Queen’s and the Decadents: Exhibition in the New Library

Felix Taylor, Library Assistant

The word ‘decadence’ is used these days to mean anything self-indulgent or hedonistic (rich foods, luxurious clothing, or sex) but when applied to the final decades of the nineteenth century it refers to a set of themes in art and literature that were viewed by conservative critics as a sign of cultural degeneration and moral decline. Emerging in France in the work of poets of the Symbolist and Aesthetic movements, Decadence soon spread to Britain where it became synonymous with familiar figures like Oscar Wilde and the illustrator Aubrey Beardsley. Periodicals such as The Yellow Book and The Savoy sprang up to cater to this evolving avant-garde. Only when Wilde was sentenced to two years’ hard labour for ‘gross indecency’ in 1895 did the bubble finally burst and decadent art and literature begin to be shunned by the wider public.

Only when Wilde was sentenced to two years’ hard labour for ‘gross indecency’ in 1895 did the bubble finally burst and decadent art and literature began to be shunned by the wider public.

While close neighbour Magdalen College can boast the likes of Wilde and Lord Alfred Douglas as alumni, The Queen’s College has its own links to the Decadent movement. Currently in the New Library there is on display a small exhibition of books relating to two of the College’s Old Members, Walter Pater (1839-1894) and Ernest Dowson (1867-1900). They matriculated 30 years apart but left their mark on the period known as the Yellow Nineties in important ways. Pater is now considered one of the founding theorists of aestheticism whose essays set the imaginations of Wilde and others alight, while Dowson was perhaps the Decadent Poet par excellence. After his death from tuberculosis at the turn of the century, he became enshrined as part of W. B. Yeats’s ‘Tragic Generation’ – the pantheon of writers and artists who lived ‘lives of such disorder’ and consequently did not survive into the 1900s. His reputation as a poet is often overshadowed by his infatuation for the young Adelaide Foltinowicz, the young daughter of a Polish restauranteur whom he met in 1889 when she was just 11.

The Queen’s College has its own links to the Decadent movement.

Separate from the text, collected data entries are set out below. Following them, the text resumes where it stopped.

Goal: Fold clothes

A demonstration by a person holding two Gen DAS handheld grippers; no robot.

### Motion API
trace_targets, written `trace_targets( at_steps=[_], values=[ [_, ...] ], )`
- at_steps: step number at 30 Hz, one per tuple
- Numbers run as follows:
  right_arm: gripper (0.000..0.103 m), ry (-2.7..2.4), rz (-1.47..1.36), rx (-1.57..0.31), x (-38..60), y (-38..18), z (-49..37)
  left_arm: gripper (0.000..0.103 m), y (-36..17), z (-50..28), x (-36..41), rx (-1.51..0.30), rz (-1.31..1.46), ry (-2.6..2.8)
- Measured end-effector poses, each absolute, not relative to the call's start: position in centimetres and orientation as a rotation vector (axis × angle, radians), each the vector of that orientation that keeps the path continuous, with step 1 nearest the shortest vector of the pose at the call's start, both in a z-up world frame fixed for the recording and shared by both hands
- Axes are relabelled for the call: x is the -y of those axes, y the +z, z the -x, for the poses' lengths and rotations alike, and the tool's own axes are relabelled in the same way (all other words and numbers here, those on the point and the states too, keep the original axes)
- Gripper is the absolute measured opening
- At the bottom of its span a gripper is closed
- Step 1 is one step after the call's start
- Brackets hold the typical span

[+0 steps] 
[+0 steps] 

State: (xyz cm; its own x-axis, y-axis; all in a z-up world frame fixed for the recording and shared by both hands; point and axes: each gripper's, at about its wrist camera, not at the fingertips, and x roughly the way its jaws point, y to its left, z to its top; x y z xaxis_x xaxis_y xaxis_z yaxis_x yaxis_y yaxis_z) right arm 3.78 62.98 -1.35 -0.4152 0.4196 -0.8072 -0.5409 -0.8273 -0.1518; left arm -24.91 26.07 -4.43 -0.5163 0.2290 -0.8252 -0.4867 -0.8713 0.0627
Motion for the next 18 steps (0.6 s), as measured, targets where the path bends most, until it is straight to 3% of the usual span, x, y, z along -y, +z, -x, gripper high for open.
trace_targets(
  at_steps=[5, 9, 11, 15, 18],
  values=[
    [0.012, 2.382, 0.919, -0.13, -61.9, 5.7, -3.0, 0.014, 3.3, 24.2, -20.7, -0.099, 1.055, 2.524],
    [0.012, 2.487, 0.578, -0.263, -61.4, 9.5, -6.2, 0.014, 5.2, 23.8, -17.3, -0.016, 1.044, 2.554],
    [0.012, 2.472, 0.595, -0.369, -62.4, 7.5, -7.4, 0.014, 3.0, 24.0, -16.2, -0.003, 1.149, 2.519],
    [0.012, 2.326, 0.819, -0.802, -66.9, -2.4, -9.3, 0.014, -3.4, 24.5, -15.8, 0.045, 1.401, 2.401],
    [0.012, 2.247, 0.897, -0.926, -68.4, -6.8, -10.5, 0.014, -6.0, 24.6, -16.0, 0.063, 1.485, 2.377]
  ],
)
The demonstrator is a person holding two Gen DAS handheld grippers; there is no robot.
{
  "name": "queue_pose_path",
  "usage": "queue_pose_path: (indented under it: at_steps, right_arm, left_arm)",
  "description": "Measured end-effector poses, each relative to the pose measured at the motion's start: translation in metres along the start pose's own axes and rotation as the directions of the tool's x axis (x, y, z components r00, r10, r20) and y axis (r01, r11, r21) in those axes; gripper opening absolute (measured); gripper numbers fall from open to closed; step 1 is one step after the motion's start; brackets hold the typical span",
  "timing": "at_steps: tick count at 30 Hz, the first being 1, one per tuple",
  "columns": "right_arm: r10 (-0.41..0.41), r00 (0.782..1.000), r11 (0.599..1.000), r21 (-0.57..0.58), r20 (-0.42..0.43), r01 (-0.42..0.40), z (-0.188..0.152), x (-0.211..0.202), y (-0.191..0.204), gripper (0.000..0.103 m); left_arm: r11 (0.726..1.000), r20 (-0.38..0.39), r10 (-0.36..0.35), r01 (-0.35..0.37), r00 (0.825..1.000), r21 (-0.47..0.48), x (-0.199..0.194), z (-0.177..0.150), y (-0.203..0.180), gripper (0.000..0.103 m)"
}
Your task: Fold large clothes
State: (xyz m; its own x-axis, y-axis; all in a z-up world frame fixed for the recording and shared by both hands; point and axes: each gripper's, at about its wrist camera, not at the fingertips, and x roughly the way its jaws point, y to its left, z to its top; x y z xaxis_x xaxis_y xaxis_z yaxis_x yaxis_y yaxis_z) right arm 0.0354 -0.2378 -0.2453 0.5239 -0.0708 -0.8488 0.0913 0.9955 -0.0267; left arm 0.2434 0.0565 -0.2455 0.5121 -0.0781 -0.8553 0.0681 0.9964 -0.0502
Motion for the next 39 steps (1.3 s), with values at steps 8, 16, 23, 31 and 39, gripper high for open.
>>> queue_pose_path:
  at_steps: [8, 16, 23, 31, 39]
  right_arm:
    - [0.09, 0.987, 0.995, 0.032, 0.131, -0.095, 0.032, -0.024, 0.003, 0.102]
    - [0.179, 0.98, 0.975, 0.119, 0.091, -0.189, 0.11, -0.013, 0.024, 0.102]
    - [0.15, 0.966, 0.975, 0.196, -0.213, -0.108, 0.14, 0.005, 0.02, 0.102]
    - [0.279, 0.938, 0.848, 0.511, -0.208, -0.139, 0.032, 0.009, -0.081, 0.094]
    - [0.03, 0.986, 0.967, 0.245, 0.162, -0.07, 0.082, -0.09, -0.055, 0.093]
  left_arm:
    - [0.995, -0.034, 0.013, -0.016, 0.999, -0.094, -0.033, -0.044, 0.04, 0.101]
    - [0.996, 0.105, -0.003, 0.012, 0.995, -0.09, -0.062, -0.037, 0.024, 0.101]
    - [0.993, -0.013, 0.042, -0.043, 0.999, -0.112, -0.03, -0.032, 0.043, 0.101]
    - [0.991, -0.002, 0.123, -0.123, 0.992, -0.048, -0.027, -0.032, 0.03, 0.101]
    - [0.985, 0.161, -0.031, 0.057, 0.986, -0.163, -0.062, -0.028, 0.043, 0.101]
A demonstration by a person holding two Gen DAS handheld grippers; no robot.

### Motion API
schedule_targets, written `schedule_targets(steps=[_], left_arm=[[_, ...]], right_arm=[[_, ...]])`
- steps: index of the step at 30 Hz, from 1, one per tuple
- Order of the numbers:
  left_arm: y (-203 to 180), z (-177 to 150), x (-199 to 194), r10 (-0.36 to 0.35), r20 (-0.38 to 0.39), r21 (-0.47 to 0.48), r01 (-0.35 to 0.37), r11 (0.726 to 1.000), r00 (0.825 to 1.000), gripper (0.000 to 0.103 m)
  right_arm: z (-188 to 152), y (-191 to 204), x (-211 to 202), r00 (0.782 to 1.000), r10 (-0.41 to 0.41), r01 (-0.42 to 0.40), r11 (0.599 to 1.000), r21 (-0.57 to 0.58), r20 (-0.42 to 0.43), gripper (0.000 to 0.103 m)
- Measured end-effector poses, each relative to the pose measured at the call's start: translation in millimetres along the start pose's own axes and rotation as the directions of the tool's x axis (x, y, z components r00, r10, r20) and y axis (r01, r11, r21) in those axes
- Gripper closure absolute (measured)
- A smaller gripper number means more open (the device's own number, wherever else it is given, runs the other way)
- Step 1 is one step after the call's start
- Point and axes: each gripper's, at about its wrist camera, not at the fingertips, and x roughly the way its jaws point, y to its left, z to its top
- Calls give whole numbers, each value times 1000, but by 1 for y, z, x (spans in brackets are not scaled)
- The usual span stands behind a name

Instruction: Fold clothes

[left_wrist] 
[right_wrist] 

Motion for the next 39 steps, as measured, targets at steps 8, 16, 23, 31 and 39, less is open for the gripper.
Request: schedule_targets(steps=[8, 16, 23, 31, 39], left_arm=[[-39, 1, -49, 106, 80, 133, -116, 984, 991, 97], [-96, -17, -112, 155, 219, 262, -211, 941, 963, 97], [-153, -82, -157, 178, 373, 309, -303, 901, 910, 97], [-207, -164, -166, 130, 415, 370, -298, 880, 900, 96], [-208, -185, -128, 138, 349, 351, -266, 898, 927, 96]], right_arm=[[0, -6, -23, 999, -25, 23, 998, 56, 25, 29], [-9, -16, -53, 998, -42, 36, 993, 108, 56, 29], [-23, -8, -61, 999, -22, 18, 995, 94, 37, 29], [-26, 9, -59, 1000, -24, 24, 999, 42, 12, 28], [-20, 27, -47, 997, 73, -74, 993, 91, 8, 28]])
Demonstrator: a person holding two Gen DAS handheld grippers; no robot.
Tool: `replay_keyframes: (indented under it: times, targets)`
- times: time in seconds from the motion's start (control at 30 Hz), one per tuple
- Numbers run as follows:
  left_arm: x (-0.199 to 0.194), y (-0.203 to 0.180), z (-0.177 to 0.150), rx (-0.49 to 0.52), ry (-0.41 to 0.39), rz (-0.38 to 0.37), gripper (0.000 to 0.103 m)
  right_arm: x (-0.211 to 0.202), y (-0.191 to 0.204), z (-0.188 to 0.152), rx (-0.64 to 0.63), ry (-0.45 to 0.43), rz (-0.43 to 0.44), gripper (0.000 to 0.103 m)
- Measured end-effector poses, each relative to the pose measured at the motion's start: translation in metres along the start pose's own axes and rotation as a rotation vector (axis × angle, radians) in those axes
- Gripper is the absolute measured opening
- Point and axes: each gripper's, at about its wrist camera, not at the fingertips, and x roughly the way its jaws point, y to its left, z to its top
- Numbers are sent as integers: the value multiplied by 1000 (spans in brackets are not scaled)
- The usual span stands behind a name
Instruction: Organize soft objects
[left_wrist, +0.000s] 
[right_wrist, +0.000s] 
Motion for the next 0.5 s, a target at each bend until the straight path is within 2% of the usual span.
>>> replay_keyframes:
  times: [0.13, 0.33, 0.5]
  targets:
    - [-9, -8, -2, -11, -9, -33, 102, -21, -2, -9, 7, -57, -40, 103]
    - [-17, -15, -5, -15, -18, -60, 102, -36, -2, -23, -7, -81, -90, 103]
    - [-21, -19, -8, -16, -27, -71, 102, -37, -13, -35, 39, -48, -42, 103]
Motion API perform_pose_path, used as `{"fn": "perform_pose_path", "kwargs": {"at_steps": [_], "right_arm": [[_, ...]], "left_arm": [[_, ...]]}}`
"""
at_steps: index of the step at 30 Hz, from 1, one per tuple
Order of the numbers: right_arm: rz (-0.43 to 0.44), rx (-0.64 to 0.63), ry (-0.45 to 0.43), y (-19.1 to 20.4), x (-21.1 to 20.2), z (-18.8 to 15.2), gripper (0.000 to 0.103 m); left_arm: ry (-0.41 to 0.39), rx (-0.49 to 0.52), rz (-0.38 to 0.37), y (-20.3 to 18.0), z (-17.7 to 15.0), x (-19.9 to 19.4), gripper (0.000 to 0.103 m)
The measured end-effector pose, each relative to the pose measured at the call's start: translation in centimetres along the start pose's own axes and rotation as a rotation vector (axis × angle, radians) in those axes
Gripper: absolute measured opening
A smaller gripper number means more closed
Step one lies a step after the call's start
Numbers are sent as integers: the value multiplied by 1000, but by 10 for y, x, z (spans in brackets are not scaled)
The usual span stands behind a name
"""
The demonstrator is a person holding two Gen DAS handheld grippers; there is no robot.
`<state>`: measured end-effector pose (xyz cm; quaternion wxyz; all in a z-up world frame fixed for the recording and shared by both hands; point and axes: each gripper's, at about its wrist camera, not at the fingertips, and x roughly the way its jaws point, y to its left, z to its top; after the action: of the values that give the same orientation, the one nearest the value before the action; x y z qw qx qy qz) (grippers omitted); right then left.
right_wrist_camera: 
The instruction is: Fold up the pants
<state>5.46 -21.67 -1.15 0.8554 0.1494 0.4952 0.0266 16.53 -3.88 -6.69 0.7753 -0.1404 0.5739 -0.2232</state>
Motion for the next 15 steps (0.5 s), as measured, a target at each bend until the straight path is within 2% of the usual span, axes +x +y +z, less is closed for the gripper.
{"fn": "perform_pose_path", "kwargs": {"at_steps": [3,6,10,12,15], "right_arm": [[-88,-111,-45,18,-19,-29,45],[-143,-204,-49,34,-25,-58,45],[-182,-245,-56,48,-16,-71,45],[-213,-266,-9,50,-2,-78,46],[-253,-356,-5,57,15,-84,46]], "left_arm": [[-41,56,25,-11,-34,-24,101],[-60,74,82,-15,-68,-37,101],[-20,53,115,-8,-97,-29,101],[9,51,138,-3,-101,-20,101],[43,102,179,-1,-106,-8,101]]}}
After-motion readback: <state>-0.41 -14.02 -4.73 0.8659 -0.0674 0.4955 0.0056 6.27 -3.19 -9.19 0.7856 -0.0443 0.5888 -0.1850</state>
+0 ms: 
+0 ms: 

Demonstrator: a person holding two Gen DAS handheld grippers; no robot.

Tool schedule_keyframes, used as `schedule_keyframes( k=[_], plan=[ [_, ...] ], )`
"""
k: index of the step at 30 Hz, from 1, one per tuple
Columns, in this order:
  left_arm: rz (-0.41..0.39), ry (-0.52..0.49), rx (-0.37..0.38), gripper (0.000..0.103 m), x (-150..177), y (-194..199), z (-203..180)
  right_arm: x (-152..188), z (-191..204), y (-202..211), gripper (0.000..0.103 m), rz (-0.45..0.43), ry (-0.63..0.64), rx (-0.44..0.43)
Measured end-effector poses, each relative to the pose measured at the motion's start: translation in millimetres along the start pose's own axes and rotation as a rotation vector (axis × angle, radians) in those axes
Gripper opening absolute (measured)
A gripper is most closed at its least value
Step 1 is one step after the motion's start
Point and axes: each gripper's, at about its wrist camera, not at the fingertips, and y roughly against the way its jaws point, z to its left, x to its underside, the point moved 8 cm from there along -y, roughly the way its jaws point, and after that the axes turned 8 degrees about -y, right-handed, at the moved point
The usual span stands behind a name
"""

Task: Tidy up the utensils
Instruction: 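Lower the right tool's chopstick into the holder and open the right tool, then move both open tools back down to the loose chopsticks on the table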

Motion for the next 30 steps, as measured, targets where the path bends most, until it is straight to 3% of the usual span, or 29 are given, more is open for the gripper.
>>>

As a commoner at Queen’s, Walter Pater held an ‘exhibition’ (scholarship) for three years, provided by the King’s School, Canterbury. He took his B.A. in December 1862, after which he tried, and failed, to take Holy Orders. He never strayed far from the College during this period, and may have taken rooms in Grove Street (now Magpie Lane) where he worked as a private tutor. He would certainly have known George Augustus Simcox, a newly-appointed classics Fellow at Queen’s and a writer who was deeply influenced by current Romantic literature (see previous blog post on Simcox). Soon Pater was elected Fellow of Brasenose College in 1864. Here he began to write essays, particularly on poetry (his first was on Coleridge), and his literary voice took shape. From 1867 he penned a series of articles for The Westminster Review which would be collected as Studies of the History of the Renaissance in 1873.  Pater saw the Renaissance as a period of broad enlightenment beyond merely the fifteenth-century revival of classical antiquity. It was an ‘outbreak of the human spirit’ which overcame the constrictions of medieval religion.[1]

Black and white photo of Walter Pater
Walter Pater

In 1877 the 22-year-old Oscar Wilde, then in his third year at Magdalen, sent Pater an article he had just had published in the Dublin University Magazine. Pater was impressed – ‘It shows that you possess some beautiful, and for your age quite exceptionally cultivated, tastes, and a considerable knowledge also of many beautiful things’ – and the two began to meet regularly. Wilde was already cultivating his pose of arch-aesthete and looked up to Pater, having been enraptured by Studies in the History of the Renaissance in his first year. Sections of it are spoken aloud by Dorian Gray, and by the time Wilde wrote De Profundis from Reading Gaol in 1897 he claimed to know much of it by heart.[2] The book informed Wilde’s personal creeds of beauty, imagination, and becoming ‘drunk with life’. A close family friend of the Wildes was Queen’s Fellow A. H. Sayce, making it possible that Wilde was a regular visitor to Queen’s during his time at Oxford.

Pater was still an influence in Oxford when, a decade later, Ernest Dowson entered Queen’s in 1886. Dowson had come from a well-to-do middle-class family, his father the owner of a dry dock in Limehouse. They had travelled widely when Dowson was young, to Europe, where little Ernest was introduced to important literary figures such as Robert Louis Stevenson (with whom he played dominoes) and French writer Guy de Maupassant. He did not go to school, so it was down to his father’s ability as an educator that he passed the entrance examinations to Oxford. At Queen’s, his rooms were at the top of Staircase 5, Back Quad, sparsely decorated, and seemed to visitors as if he was always on the verge of moving out.[3] Fellow E. M. Walker (later Provost 1930-33) remembered how Dowson appeared ill ‘from the time he arrived until he went down’, and other contemporaries noted how he stood out from the other students. He was better read than his peers, and while at Queen’s obsessed over the poetry of Charles Baudelaire, Edgar Allan Poe, and the Jacobian dramatists.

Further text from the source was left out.